Now working in the health field, I’m truly beginning to see why everyone calls it “Big Data.”  The amount of data generated through general healthcare services and biomedical research is truly staggering, ranging from data in electronic health records to genomic data generated through human genome sequencing.  How do we make this data searchable and reusable, so researchers can discover new innovations from existing data sets?  How do we also protect personal information, especially with data generated from electronic health records?  Can researchers retain intellectual property rights to their data while still making their data searchable and reusable?  There are so many thorny issues to consider and new concepts to learn surrounding Big Data and data science in general, and it can be a daunting task trying to find a place to start.

Here are a few resources which are helping me wrap my mind around basic data science concepts and the current state of Big Data:

  1. To get an overview of how data science is impacting the healthcare field, I’m taking the National Network of Libraries of Medicine (NNLM) online course Big Data in Healthcare: Emerging Roles.  (I highly recommend checking the NNLM Upcoming Classes list for other free courses and webinars you can sign up for.)
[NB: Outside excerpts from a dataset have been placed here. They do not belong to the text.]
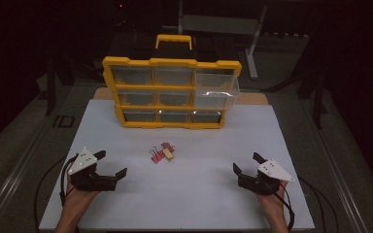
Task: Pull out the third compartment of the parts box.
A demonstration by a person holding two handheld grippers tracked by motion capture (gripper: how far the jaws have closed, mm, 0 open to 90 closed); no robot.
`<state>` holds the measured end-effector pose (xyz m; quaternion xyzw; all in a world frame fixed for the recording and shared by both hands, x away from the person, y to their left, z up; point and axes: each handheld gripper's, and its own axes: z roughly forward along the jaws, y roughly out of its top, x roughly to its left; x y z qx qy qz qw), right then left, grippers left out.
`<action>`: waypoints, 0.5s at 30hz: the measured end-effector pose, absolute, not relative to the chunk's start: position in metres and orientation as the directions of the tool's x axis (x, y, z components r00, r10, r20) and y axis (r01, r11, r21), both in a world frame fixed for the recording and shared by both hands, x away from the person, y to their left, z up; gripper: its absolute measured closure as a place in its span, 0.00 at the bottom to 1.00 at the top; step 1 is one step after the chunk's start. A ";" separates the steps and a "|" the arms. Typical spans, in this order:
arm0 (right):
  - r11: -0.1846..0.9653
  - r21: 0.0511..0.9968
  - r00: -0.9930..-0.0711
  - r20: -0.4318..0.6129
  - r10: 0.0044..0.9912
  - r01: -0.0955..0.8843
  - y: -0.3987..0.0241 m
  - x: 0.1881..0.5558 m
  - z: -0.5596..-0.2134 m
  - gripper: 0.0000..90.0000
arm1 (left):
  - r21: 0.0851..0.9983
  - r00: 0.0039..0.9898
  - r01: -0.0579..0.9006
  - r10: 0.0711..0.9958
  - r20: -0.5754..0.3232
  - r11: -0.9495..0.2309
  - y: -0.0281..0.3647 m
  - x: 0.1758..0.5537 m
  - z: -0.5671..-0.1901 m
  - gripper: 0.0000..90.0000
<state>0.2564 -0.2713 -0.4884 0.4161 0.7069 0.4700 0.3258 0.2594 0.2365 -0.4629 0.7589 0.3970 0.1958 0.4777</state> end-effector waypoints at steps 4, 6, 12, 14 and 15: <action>0.200 0.938 -0.441 -0.059 0.896 0.282 -0.272 0.256 -0.490 0.17 | 0.872 0.624 0.420 0.777 -0.075 -0.253 0.230 0.267 -0.459 0.00; 0.199 0.939 -0.447 -0.055 0.893 0.282 -0.271 0.256 -0.490 0.17 | 0.868 0.634 0.421 0.770 -0.073 -0.264 0.226 0.271 -0.457 0.00; 0.205 0.939 -0.453 -0.061 0.889 0.276 -0.270 0.254 -0.490 0.18 | 0.853 0.662 0.422 0.747 -0.060 -0.306 0.213 0.282 -0.454 0.00; 0.204 0.940 -0.449 -0.063 0.891 0.274 -0.270 0.254 -0.490 0.18 | 0.849 0.667 0.426 0.743 -0.060 -0.314 0.211 0.285 -0.453 0.00; 0.199 0.940 -0.444 -0.059 0.894 0.276 -0.272 0.253 -0.490 0.18 | 0.843 0.674 0.427 0.736 -0.056 -0.326 0.207 0.289 -0.452 0.00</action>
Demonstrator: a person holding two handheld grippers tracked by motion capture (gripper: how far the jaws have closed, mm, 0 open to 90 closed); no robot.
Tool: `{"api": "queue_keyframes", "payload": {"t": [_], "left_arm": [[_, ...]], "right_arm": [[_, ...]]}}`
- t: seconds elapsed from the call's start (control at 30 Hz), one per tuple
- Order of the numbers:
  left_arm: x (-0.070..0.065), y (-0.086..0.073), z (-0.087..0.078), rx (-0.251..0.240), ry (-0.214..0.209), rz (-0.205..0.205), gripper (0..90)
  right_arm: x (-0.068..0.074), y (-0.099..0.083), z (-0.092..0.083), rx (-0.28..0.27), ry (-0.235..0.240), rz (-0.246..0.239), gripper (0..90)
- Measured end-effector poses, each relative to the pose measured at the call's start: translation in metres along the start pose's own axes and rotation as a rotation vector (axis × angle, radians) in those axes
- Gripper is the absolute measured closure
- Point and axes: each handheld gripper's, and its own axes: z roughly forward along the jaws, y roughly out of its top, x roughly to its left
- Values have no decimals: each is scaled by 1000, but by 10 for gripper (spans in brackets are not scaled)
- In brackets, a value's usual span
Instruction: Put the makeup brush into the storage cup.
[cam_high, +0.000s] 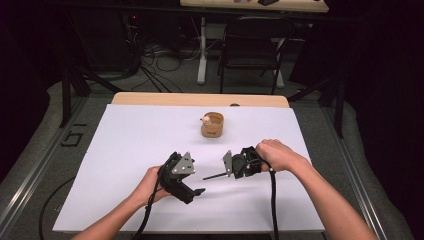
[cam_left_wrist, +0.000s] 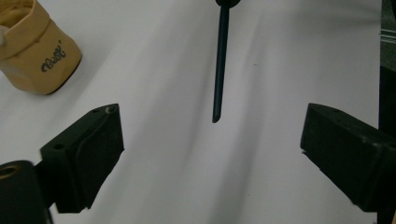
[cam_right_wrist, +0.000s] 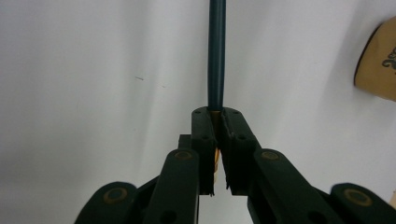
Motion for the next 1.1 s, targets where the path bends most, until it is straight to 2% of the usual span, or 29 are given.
{"api": "queue_keyframes", "payload": {"t": [0.1,0.37,0.43,0.57,0.67,0.73,0.87,0.93,1.0,1.1], "left_arm": [[0,2,5,16,-5,5,152],[5,9,18,59,-22,18,163],[6,11,22,69,-24,23,180],[10,13,29,87,-32,19,275],[12,12,33,85,-38,15,367],[12,12,35,83,-47,13,425],[11,14,37,79,-60,24,552],[11,14,38,71,-72,20,611],[11,14,39,75,-82,18,654],[12,13,41,76,-95,21,721]], "right_arm": [[-1,1,2,-3,-7,-7,849],[-1,6,2,-21,-10,-15,849],[-1,7,1,-6,-13,-19,849],[-3,10,-2,-12,-23,-28,848],[-3,12,-4,-20,-25,-30,848],[-4,13,-5,0,-20,-35,849],[-4,14,-1,-25,-21,-39,849],[-3,16,-2,-9,-31,-44,848],[-3,16,-2,-2,-22,-51,849],[-3,16,-1,-9,-31,-53,848]]}}
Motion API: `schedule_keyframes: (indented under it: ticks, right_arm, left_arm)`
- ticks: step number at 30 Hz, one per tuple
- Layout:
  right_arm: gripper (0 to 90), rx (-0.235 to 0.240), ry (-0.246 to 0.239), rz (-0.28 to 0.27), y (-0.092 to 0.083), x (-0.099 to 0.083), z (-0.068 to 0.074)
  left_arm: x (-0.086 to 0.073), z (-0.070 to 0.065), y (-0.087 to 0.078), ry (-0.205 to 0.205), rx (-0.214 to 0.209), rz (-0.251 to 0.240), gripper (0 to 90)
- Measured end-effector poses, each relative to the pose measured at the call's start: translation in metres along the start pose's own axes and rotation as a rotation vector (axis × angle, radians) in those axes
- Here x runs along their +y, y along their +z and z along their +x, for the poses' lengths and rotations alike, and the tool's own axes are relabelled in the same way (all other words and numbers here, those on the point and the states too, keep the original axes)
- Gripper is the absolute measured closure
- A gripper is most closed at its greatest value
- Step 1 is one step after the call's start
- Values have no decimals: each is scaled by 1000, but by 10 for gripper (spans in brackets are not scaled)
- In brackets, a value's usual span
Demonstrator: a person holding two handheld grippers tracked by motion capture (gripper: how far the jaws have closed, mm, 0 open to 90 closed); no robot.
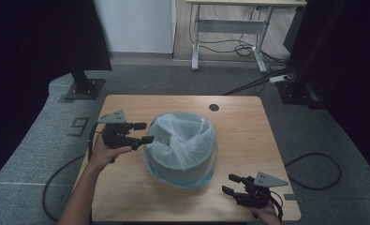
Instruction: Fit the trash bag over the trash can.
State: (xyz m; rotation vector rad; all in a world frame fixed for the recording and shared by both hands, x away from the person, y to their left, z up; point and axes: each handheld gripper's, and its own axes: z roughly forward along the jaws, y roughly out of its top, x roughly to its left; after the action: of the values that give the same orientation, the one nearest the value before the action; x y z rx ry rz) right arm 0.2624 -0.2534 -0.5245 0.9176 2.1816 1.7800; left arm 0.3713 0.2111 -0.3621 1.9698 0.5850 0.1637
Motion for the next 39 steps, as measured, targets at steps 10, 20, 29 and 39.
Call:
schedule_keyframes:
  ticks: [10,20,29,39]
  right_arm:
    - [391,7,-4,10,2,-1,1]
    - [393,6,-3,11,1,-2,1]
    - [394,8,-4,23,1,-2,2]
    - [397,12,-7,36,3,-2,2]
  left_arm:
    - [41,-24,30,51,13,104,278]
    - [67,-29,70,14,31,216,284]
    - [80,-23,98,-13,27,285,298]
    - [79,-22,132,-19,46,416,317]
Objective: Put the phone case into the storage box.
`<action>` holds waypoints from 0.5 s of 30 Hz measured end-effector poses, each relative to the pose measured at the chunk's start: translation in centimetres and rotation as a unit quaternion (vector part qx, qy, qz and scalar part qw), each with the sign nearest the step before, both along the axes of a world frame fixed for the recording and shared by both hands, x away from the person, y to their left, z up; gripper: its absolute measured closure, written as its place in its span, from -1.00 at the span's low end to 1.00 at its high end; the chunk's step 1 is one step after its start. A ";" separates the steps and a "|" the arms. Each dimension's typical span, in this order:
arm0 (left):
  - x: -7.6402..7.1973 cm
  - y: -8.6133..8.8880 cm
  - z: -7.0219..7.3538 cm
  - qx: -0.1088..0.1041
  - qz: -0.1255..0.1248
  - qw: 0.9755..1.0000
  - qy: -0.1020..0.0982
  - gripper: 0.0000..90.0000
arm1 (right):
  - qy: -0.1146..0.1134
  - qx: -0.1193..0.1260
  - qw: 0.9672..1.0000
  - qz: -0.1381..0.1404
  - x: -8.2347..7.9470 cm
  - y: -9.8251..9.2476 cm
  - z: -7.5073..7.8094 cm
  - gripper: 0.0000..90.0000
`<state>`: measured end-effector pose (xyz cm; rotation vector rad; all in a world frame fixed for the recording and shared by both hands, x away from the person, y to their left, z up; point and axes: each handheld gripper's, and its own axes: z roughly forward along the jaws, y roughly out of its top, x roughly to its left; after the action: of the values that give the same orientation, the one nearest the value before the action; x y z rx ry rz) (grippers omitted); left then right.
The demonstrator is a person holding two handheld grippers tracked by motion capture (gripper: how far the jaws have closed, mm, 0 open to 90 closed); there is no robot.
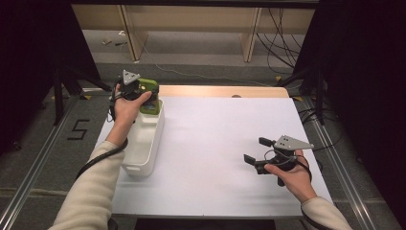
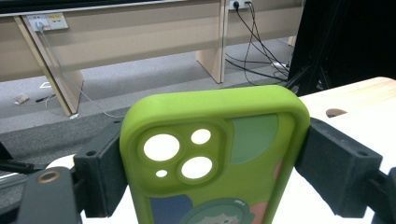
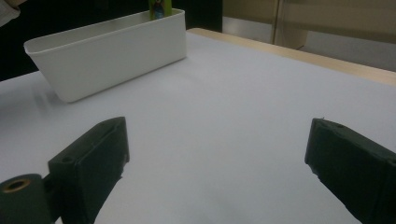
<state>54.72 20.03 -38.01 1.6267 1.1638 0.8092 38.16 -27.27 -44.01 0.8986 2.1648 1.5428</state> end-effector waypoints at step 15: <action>0.3 0.0 -0.6 0.004 0.000 1.000 0.009 -0.64 | 0.001 0.000 1.000 0.000 0.0 0.0 0.0 -0.84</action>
<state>55.03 20.06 -38.64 1.6439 1.1748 0.8015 38.17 -27.26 -44.03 0.9006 2.1662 1.5435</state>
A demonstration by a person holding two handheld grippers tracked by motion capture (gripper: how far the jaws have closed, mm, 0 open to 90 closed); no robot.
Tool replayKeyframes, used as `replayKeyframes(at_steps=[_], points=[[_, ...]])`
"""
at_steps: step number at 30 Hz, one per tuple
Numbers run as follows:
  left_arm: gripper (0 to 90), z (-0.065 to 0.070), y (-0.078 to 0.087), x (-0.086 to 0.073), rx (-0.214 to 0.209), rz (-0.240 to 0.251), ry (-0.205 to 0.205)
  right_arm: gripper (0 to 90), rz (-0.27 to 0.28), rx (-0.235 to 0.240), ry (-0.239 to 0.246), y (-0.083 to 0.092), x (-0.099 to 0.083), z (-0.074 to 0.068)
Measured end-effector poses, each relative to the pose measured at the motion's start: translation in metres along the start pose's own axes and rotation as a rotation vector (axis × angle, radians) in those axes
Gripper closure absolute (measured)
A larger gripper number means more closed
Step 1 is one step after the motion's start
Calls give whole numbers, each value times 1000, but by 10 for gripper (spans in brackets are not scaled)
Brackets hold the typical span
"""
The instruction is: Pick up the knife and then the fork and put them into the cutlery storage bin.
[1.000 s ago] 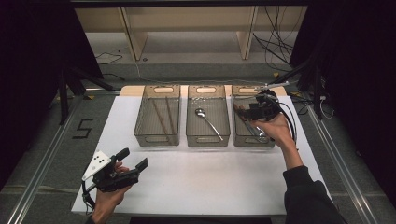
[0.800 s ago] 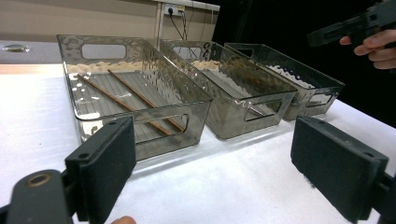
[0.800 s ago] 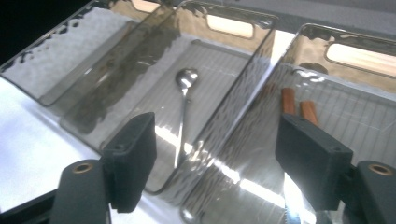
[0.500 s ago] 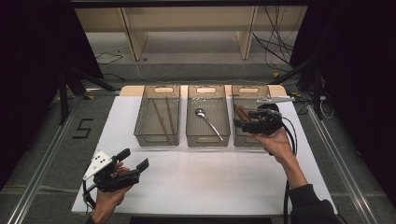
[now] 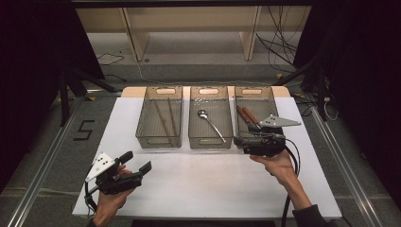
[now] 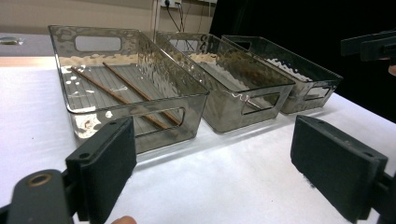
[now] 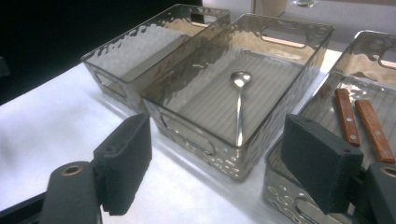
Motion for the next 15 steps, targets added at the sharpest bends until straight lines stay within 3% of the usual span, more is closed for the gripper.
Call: replayKeyframes(at_steps=[15], points=[[142,1,-1,-2,-12,-17,2,252,62,32,13,10,-16,-22]])
Point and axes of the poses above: each handheld gripper's, and its own axes: y roughly backward along the jaws, x roughly out of its top, z roughly to its right, the point moved 9 cm from there along -y, roughly forward along the jaws, and after that the axes turned 2 degrees about -x, right-handed, at the moved point
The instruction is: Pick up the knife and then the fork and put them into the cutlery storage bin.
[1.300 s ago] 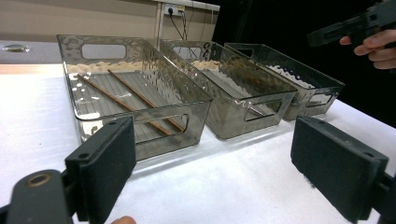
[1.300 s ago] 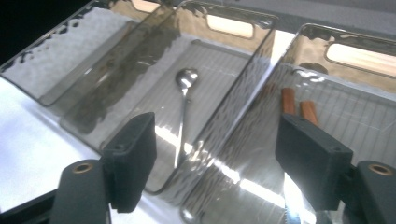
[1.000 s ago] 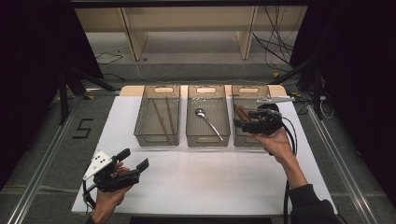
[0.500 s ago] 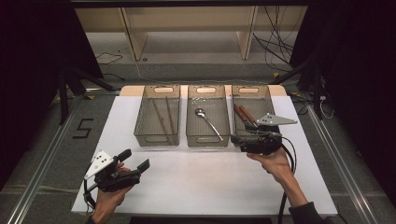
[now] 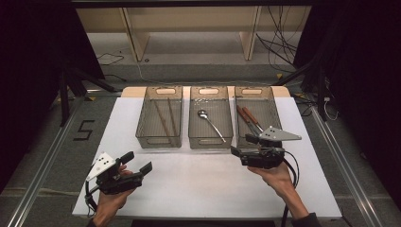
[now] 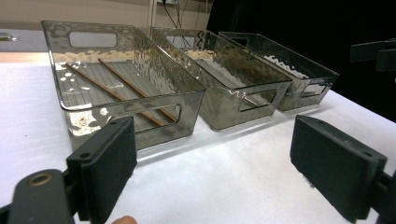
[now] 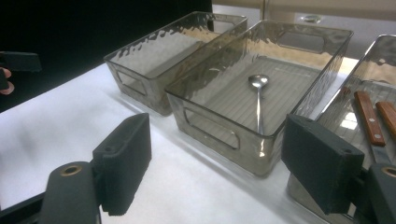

  2. Check out this recording of a webinar called Data Science 101: An Introduction for Librarians (also from NNLM), which provides a quick overview of data science concepts like the data science pipeline, machine learning, supervised learning, unsupervised learning, natural language processing, etc.
  3. IBM produced a great infographic called The Four V’s of Big Data, which describes how big data can be broken down into four dimensions: volume, velocity, variety, and veracity of the data.
  4. Learn about the FAIR Data Principles, which suggest that all data sets should be findable, accessible, interoperable, and re-usable.  A recent article in Nature gives a detailed overview of the FAIR Data Principles.
  5. I found the blog post Is Big Data Still a Thing? (The 2016 Big Data Landscape) by Matt Turck to be a useful overview of the current state of Big Data, especially the infographic included in the post which illustrates many of the major players in the field.